Exercise description ▸ Every line of the data below that holds the string "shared" needs to be reported.

::::::::

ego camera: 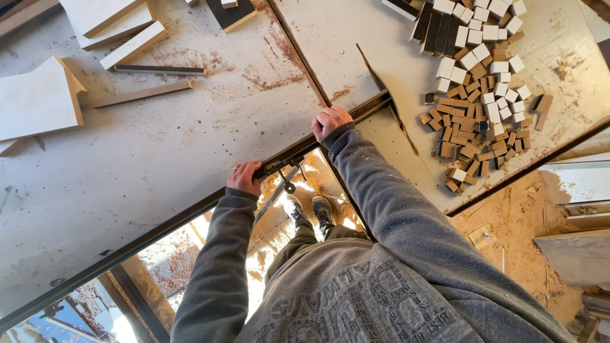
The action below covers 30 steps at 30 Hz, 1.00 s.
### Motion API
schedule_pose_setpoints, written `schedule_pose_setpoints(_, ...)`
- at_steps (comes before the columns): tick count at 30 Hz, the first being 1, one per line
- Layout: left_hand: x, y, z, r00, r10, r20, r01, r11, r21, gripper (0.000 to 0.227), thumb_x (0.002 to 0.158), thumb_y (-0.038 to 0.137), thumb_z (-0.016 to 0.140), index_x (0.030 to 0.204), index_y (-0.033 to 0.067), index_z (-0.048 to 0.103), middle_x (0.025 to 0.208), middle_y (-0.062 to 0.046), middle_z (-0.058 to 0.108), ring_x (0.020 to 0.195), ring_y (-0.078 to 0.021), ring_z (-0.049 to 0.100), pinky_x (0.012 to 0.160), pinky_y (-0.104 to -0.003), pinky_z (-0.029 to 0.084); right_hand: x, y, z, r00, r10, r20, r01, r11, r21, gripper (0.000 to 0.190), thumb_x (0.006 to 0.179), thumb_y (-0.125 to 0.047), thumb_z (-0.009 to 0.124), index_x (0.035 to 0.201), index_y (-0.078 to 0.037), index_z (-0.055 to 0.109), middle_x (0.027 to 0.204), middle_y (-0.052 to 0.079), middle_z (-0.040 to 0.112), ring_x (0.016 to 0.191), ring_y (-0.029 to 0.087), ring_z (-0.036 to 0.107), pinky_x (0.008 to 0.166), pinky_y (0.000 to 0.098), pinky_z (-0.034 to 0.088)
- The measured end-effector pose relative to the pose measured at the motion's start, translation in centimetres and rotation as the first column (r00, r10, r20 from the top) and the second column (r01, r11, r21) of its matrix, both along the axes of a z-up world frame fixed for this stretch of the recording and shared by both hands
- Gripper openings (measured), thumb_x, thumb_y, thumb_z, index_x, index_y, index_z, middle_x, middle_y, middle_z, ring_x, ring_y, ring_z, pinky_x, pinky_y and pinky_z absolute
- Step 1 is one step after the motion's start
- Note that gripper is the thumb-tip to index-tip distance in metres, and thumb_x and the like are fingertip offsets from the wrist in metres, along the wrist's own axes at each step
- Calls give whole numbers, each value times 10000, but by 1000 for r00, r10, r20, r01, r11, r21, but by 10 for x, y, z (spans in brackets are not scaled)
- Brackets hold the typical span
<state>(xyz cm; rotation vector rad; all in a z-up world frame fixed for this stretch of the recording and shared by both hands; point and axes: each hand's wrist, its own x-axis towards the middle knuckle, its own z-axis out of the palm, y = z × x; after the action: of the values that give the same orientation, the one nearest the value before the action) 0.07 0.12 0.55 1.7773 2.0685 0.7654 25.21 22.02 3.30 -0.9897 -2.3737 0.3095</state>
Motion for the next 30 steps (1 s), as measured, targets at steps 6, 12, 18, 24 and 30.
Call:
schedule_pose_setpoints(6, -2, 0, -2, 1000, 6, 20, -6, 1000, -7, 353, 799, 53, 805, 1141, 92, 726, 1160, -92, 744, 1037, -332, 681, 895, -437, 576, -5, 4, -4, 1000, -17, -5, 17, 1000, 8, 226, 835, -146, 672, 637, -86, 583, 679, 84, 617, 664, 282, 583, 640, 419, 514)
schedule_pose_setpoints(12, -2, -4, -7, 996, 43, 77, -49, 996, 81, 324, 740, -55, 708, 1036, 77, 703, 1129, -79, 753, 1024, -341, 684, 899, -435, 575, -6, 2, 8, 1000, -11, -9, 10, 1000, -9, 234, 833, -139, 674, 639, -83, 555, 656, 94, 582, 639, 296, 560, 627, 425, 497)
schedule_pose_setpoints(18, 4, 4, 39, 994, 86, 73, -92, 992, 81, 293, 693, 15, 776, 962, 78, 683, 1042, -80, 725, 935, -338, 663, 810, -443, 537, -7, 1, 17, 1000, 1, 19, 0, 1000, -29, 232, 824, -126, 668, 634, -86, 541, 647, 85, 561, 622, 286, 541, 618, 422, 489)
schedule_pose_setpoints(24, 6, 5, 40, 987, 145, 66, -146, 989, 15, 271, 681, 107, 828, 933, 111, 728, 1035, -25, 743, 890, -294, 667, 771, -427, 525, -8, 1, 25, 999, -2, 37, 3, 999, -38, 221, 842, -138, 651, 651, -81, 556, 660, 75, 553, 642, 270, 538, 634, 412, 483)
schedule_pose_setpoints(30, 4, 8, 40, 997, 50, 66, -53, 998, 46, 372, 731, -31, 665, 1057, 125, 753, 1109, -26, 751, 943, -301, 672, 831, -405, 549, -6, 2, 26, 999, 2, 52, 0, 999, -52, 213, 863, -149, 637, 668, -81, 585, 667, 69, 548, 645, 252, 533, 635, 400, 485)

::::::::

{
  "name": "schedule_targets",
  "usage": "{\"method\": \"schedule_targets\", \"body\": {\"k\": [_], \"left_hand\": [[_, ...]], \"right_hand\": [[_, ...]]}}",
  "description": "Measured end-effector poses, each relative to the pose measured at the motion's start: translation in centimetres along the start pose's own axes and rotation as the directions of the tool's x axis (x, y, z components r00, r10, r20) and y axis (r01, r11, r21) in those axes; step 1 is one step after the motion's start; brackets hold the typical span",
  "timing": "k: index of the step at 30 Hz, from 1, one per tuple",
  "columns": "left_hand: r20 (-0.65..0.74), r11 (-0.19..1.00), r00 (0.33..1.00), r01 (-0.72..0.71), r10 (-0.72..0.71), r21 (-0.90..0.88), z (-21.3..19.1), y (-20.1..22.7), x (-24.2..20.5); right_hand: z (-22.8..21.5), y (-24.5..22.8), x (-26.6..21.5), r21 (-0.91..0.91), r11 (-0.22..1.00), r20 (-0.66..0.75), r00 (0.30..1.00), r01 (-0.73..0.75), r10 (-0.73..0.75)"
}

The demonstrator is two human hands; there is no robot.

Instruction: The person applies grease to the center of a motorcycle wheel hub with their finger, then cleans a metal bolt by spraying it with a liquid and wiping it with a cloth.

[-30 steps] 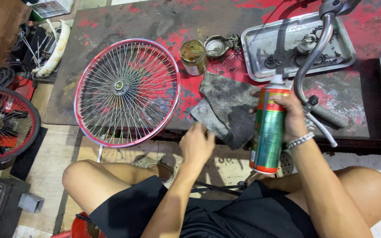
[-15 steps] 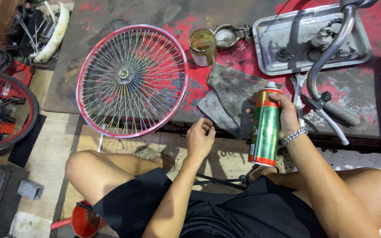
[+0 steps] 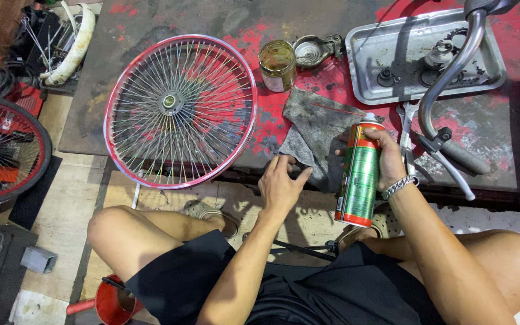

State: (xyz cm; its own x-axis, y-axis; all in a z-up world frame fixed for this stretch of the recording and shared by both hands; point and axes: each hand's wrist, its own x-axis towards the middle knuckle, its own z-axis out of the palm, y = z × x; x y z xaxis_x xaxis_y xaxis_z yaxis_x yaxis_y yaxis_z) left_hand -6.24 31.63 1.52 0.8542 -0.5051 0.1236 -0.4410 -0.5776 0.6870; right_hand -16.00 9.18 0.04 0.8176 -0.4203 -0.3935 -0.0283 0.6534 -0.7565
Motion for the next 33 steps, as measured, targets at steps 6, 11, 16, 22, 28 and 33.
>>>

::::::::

Written answer ▸
- The measured end-effector pose relative to the pose measured at the motion's start, translation in centimetres and rotation as the first column (r00, r10, r20 from the top) and the second column (r01, r11, r21) of its matrix, both along the axes of a z-up world frame fixed for this stretch of the recording and shared by both hands
<state>(xyz cm; rotation vector rad; all in a z-up world frame fixed for this stretch of the recording and shared by both hands; point and axes: each hand's wrist, its own x-axis towards the middle knuckle, its own z-axis out of the palm, y = z × x; after the action: of the values that give the same orientation, the one nearest the value before the action) 0.07 0.12 0.55 1.7773 2.0685 0.7654 25.21 22.02 3.30 -0.9897 -2.3737 0.3095</state>
State: (xyz cm; its own x-axis, y-axis; all in a z-up world frame fixed for this stretch of the recording and shared by both hands; point and axes: each hand's wrist, its own x-axis towards the middle knuckle, its own z-axis out of the palm, y = z × x; x y z xaxis_x xaxis_y xaxis_z yaxis_x yaxis_y yaxis_z) left_hand -6.24 31.63 1.52 0.8542 -0.5051 0.1236 -0.4410 -0.5776 0.6870; right_hand -16.00 9.18 0.04 0.8176 -0.4203 -0.3935 -0.0283 0.6534 -0.7565

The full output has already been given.